Attack of the glistening obsidian algae
When DEMONS IN THE AGE OF LIGHT was being edited, it was pointed out to me that I have a tendency to over-use certain words in the manuscript. Namely, these were: strange, dark, ominous, black, void, translucent, glistening, algae, violent, abyss. (However I maintain that the sentence "The strange black ominous algae glistened translucently in the darkening void of the violent abyss" does not appear once). It made me think…do the words that crop up a little too often in our written work reveal something about our soul? If so, I may be in trouble…

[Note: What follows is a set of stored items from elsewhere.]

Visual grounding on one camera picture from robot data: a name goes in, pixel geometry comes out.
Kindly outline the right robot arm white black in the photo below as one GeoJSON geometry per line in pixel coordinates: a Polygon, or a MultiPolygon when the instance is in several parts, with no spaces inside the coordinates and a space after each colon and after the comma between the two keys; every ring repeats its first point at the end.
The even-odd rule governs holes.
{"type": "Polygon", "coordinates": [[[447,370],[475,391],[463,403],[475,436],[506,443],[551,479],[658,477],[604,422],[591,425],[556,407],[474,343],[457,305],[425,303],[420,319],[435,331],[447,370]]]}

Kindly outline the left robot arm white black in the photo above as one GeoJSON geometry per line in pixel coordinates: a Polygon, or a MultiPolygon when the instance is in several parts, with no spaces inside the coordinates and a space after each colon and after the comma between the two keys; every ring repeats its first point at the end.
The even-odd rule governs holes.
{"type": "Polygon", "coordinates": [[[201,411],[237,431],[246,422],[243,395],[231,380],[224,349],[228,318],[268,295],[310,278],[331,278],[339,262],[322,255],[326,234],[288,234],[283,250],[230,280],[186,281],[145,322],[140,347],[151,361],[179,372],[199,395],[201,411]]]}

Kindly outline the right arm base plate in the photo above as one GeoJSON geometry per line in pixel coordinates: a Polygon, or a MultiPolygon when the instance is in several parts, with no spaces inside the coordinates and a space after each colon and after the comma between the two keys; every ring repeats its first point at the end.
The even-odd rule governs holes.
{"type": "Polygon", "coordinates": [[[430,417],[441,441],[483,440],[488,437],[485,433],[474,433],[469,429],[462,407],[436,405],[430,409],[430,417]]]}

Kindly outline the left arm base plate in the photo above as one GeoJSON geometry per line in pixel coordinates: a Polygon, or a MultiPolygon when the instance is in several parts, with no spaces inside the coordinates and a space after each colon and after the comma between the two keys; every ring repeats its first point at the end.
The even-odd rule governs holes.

Actually, that list of words reminds me strikingly of the poems I used to write when I was a teenager. You know, the kind everyone writes at 2 a.m. as a substitute or accompaniment to minor acts of self-mutilation. Except I'm gratified to note that I managed to avoid using the word 'obsidian' anywhere in DEMONS—it was a particular word-fetish of mine when I was fifteen. You know, obsidian butterflies, obsidian tears, obsidian porcupines…obsidian made everything 20% cooler. I think—I hope—that overall, my prose has improved somewhat in the past 8 years, but it seems the remnants of my teenage angst still linger in the darker (violent, glistening…) corners of my writing.
[Look, my seventeen-year-old self is filled with so much ennui
that she has literally turned blue].